• [WHAT IS BEING ASKED] Check every line of the material for the word "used". Copy those that have it.

━━━━━━━━━━

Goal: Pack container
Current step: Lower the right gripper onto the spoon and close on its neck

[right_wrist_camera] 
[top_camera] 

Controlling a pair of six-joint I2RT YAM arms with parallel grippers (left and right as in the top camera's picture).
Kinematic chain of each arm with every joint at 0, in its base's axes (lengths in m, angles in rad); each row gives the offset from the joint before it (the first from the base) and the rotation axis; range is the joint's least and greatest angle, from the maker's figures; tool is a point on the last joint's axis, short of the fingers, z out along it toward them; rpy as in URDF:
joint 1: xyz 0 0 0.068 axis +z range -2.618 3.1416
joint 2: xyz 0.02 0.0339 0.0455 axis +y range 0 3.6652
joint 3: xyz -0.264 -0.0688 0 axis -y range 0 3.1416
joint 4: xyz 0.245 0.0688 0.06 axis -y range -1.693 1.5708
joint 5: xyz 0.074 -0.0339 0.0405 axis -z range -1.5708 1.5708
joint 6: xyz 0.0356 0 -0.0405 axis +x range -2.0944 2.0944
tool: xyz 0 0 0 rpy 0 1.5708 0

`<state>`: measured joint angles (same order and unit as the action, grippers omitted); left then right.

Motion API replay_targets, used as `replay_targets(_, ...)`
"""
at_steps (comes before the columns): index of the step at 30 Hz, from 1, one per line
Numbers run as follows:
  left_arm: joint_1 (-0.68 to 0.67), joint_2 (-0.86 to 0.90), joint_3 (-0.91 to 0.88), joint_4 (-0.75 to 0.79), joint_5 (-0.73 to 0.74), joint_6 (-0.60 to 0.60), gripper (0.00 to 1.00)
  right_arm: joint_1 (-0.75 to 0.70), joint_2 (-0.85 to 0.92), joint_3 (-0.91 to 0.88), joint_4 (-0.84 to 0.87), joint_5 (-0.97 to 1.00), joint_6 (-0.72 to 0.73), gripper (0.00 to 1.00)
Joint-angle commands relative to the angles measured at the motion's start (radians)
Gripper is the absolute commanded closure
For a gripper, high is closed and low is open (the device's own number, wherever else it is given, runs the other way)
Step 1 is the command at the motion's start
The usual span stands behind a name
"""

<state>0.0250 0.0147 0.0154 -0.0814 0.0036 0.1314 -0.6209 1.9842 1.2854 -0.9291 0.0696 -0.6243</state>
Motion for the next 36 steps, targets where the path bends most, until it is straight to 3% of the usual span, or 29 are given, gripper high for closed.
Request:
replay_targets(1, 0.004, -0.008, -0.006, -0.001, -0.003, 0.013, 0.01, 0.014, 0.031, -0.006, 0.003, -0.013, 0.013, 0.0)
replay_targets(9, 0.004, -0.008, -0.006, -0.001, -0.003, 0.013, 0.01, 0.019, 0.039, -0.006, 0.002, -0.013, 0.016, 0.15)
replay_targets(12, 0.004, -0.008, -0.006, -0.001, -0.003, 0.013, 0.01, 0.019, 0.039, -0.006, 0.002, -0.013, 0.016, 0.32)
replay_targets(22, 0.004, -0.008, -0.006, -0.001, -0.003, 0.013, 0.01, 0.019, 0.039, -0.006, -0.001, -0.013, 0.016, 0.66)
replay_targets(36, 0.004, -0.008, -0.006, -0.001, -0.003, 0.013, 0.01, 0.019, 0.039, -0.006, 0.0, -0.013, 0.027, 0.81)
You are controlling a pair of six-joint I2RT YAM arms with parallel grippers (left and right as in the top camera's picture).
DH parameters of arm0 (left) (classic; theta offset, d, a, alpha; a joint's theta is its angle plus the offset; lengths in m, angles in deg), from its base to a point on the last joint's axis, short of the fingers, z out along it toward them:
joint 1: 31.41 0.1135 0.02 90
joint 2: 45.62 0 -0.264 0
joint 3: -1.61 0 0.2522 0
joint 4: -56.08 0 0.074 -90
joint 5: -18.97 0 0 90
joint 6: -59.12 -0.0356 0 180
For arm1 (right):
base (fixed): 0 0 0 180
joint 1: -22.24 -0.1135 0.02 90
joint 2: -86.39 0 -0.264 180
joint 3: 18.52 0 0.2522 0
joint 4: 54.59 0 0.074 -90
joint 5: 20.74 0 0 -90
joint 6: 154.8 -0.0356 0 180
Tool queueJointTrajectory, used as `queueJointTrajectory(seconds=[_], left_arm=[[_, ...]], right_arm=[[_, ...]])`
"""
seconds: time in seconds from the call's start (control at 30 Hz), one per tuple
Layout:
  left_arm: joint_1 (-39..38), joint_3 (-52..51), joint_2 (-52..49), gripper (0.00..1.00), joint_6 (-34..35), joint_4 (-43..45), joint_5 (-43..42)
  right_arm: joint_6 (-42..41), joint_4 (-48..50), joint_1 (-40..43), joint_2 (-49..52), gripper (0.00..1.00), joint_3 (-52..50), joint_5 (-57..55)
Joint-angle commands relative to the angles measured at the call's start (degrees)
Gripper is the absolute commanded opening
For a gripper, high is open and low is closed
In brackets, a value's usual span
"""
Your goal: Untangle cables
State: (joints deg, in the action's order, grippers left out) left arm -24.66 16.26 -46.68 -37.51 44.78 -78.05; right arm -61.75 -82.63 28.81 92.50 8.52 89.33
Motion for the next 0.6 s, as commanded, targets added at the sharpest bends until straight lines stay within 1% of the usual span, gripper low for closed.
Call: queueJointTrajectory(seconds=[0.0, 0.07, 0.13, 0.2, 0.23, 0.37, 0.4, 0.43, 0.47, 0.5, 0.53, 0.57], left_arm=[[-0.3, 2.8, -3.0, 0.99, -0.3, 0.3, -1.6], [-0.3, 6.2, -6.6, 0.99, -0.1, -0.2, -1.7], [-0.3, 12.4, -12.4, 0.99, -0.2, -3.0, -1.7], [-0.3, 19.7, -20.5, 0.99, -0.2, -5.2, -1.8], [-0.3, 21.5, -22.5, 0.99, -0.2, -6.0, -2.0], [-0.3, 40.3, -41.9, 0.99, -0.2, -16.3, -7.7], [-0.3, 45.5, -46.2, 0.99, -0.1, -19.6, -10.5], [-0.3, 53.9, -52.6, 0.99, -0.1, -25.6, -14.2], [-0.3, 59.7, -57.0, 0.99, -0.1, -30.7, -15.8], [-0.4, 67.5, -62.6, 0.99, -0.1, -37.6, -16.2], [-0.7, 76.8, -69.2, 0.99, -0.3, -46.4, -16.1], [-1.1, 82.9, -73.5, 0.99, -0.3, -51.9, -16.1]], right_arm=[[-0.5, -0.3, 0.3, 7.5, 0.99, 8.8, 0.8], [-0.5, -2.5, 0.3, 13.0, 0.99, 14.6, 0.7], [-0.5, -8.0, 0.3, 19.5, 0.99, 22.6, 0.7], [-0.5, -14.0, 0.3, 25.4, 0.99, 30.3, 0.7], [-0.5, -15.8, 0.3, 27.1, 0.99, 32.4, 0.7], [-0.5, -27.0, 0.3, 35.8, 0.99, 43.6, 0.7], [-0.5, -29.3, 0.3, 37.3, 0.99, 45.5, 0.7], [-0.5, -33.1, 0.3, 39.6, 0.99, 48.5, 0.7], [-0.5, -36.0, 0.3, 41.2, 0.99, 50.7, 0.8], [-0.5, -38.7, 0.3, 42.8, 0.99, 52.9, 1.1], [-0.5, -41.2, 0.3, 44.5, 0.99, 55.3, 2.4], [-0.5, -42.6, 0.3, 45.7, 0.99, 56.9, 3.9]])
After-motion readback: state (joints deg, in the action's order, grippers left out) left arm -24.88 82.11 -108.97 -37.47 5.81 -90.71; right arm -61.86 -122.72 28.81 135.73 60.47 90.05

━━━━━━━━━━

• [ANSWER AREA]
Motion API replay_targets, used as `replay_targets(_, ...)`
Tool queueJointTrajectory, used as `queueJointTrajectory(seconds=[_], left_arm=[[_, ...]], right_arm=[[_, ...]])`

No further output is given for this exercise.